* _Required work_
Could you retype every record below exactly as it appears?
---+---
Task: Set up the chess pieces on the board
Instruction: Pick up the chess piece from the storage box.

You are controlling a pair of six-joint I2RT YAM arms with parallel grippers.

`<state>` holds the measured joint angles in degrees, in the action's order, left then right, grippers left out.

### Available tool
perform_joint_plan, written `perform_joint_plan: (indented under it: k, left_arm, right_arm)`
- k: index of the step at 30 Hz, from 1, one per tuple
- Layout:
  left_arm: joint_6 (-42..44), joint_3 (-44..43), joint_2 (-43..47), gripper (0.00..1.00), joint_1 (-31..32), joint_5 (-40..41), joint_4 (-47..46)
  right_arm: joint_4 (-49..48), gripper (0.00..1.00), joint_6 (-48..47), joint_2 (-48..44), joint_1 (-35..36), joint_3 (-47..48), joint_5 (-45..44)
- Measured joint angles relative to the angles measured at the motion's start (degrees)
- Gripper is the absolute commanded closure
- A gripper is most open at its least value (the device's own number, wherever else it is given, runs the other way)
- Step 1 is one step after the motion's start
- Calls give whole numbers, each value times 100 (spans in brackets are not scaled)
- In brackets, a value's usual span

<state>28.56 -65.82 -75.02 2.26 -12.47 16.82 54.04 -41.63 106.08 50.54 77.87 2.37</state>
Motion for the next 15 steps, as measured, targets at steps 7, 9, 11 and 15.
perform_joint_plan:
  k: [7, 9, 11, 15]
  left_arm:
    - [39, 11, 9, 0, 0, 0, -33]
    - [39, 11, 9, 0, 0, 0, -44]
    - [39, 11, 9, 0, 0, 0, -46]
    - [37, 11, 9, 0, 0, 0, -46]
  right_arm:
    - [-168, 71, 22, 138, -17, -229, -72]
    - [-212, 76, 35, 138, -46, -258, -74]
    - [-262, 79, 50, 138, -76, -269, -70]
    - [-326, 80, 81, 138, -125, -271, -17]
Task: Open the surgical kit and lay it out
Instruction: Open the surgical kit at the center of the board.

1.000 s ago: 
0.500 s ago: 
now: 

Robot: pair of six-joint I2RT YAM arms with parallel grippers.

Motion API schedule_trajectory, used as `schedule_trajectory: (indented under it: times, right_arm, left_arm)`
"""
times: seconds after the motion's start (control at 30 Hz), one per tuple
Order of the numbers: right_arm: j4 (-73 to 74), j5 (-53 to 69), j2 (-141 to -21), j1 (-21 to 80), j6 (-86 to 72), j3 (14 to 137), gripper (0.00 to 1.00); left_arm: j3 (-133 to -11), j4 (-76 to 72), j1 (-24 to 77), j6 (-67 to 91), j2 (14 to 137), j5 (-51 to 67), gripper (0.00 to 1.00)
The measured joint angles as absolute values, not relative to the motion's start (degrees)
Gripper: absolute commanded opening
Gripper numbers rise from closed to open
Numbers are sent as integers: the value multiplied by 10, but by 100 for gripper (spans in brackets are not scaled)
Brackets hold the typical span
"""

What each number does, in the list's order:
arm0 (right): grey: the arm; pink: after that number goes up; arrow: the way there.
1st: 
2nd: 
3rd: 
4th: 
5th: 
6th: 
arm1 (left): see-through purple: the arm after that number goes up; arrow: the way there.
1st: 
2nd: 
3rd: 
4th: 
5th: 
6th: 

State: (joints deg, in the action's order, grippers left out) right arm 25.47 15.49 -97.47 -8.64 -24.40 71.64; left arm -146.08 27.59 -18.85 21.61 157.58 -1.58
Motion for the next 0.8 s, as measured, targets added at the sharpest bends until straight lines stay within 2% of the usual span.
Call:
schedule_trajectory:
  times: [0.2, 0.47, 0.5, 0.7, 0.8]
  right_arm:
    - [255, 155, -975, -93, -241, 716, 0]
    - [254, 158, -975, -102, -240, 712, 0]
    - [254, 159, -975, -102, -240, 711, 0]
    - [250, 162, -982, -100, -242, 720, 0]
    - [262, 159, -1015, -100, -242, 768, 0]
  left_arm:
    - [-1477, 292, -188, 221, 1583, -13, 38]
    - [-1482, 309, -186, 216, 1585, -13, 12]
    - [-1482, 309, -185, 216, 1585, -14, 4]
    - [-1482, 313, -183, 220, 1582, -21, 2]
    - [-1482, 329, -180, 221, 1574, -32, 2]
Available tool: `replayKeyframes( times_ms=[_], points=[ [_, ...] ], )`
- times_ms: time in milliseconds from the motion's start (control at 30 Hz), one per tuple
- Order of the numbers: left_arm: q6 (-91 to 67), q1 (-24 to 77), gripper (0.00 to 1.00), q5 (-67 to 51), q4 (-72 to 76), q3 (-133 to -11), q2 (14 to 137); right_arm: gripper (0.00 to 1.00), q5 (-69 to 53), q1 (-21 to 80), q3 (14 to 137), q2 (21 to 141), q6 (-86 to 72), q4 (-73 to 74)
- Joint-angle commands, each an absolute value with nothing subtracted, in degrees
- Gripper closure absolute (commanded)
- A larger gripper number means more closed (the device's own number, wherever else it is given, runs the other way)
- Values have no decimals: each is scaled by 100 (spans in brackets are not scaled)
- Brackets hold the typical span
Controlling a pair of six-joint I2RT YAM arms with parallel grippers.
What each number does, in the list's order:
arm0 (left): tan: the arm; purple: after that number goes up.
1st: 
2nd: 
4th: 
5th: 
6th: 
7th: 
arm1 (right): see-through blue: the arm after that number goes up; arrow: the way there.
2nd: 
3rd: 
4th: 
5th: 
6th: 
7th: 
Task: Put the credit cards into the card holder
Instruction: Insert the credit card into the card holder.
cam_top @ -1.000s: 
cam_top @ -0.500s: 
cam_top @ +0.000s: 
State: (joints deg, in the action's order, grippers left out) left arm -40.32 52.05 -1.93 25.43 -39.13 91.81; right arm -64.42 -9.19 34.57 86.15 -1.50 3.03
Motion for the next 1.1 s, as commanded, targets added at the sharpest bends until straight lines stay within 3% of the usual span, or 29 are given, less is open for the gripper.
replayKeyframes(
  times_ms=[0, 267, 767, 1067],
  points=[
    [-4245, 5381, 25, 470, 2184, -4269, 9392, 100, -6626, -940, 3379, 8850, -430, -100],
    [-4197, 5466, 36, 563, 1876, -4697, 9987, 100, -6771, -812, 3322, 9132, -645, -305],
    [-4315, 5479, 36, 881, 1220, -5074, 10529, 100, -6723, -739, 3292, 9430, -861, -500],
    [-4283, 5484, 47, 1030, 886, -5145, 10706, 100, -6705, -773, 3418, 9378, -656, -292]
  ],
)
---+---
* _Solution to the exercise_
Task: Set up the chess pieces on the board
Instruction: Pick up the chess piece from the storage box.

You are controlling a pair of six-joint I2RT YAM arms with parallel grippers.

`<state>` holds the measured joint angles in degrees, in the action's order, left then right, grippers left out.

### Available tool
perform_joint_plan, written `perform_joint_plan: (indented under it: k, left_arm, right_arm)`
- k: index of the step at 30 Hz, from 1, one per tuple
- Layout:
  left_arm: joint_6 (-42..44), joint_3 (-44..43), joint_2 (-43..47), gripper (0.00..1.00), joint_1 (-31..32), joint_5 (-40..41), joint_4 (-47..46)
  right_arm: joint_4 (-49..48), gripper (0.00..1.00), joint_6 (-48..47), joint_2 (-48..44), joint_1 (-35..36), joint_3 (-47..48), joint_5 (-45..44)
- Measured joint angles relative to the angles measured at the motion's start (degrees)
- Gripper is the absolute commanded closure
- A gripper is most open at its least value (the device's own number, wherever else it is given, runs the other way)
- Step 1 is one step after the motion's start
- Calls give whole numbers, each value times 100 (spans in brackets are not scaled)
- In brackets, a value's usual span

<state>28.56 -65.82 -75.02 2.26 -12.47 16.82 54.04 -41.63 106.08 50.54 77.87 2.37</state>
Motion for the next 15 steps, as measured, targets at steps 7, 9, 11 and 15.
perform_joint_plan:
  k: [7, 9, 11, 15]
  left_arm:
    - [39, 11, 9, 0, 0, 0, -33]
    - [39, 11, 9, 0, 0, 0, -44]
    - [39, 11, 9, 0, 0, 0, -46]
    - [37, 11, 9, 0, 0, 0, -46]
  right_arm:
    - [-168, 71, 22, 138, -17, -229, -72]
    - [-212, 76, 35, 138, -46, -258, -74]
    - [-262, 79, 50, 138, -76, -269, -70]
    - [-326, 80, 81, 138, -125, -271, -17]
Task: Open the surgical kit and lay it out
Instruction: Open the surgical kit at the center of the board.

1.000 s ago: 
0.500 s ago: 
now: 

Robot: pair of six-joint I2RT YAM arms with parallel grippers.

Motion API schedule_trajectory, used as `schedule_trajectory: (indented under it: times, right_arm, left_arm)`
"""
times: seconds after the motion's start (control at 30 Hz), one per tuple
Order of the numbers: right_arm: j4 (-73 to 74), j5 (-53 to 69), j2 (-141 to -21), j1 (-21 to 80), j6 (-86 to 72), j3 (14 to 137), gripper (0.00 to 1.00); left_arm: j3 (-133 to -11), j4 (-76 to 72), j1 (-24 to 77), j6 (-67 to 91), j2 (14 to 137), j5 (-51 to 67), gripper (0.00 to 1.00)
The measured joint angles as absolute values, not relative to the motion's start (degrees)
Gripper: absolute commanded opening
Gripper numbers rise from closed to open
Numbers are sent as integers: the value multiplied by 10, but by 100 for gripper (spans in brackets are not scaled)
Brackets hold the typical span
"""

What each number does, in the list's order:
arm0 (right): grey: the arm; pink: after that number goes up; arrow: the way there.
1st: 
2nd: 
3rd: 
4th: 
5th: 
6th: 
arm1 (left): see-through purple: the arm after that number goes up; arrow: the way there.
1st: 
2nd: 
3rd: 
4th: 
5th: 
6th: 

State: (joints deg, in the action's order, grippers left out) right arm 25.47 15.49 -97.47 -8.64 -24.40 71.64; left arm -146.08 27.59 -18.85 21.61 157.58 -1.58
Motion for the next 0.8 s, as measured, targets added at the sharpest bends until straight lines stay within 2% of the usual span.
Call:
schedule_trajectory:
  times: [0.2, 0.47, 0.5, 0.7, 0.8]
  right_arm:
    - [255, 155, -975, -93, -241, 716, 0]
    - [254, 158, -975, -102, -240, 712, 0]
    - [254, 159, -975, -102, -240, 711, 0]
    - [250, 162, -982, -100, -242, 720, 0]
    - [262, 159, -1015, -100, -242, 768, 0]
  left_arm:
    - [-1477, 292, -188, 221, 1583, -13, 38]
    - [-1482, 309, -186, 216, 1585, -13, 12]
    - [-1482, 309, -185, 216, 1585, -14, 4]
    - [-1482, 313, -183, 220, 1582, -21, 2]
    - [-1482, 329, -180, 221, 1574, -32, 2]
Available tool: `replayKeyframes( times_ms=[_], points=[ [_, ...] ], )`
- times_ms: time in milliseconds from the motion's start (control at 30 Hz), one per tuple
- Order of the numbers: left_arm: q6 (-91 to 67), q1 (-24 to 77), gripper (0.00 to 1.00), q5 (-67 to 51), q4 (-72 to 76), q3 (-133 to -11), q2 (14 to 137); right_arm: gripper (0.00 to 1.00), q5 (-69 to 53), q1 (-21 to 80), q3 (14 to 137), q2 (21 to 141), q6 (-86 to 72), q4 (-73 to 74)
- Joint-angle commands, each an absolute value with nothing subtracted, in degrees
- Gripper closure absolute (commanded)
- A larger gripper number means more closed (the device's own number, wherever else it is given, runs the other way)
- Values have no decimals: each is scaled by 100 (spans in brackets are not scaled)
- Brackets hold the typical span
Controlling a pair of six-joint I2RT YAM arms with parallel grippers.
What each number does, in the list's order:
arm0 (left): tan: the arm; purple: after that number goes up.
1st: 
2nd: 
4th: 
5th: 
6th: 
7th: 
arm1 (right): see-through blue: the arm after that number goes up; arrow: the way there.
2nd: 
3rd: 
4th: 
5th: 
6th: 
7th: 
Task: Put the credit cards into the card holder
Instruction: Insert the credit card into the card holder.
cam_top @ -1.000s: 
cam_top @ -0.500s: 
cam_top @ +0.000s: 
State: (joints deg, in the action's order, grippers left out) left arm -40.32 52.05 -1.93 25.43 -39.13 91.81; right arm -64.42 -9.19 34.57 86.15 -1.50 3.03
Motion for the next 1.1 s, as commanded, targets added at the sharpest bends until straight lines stay within 3% of the usual span, or 29 are given, less is open for the gripper.
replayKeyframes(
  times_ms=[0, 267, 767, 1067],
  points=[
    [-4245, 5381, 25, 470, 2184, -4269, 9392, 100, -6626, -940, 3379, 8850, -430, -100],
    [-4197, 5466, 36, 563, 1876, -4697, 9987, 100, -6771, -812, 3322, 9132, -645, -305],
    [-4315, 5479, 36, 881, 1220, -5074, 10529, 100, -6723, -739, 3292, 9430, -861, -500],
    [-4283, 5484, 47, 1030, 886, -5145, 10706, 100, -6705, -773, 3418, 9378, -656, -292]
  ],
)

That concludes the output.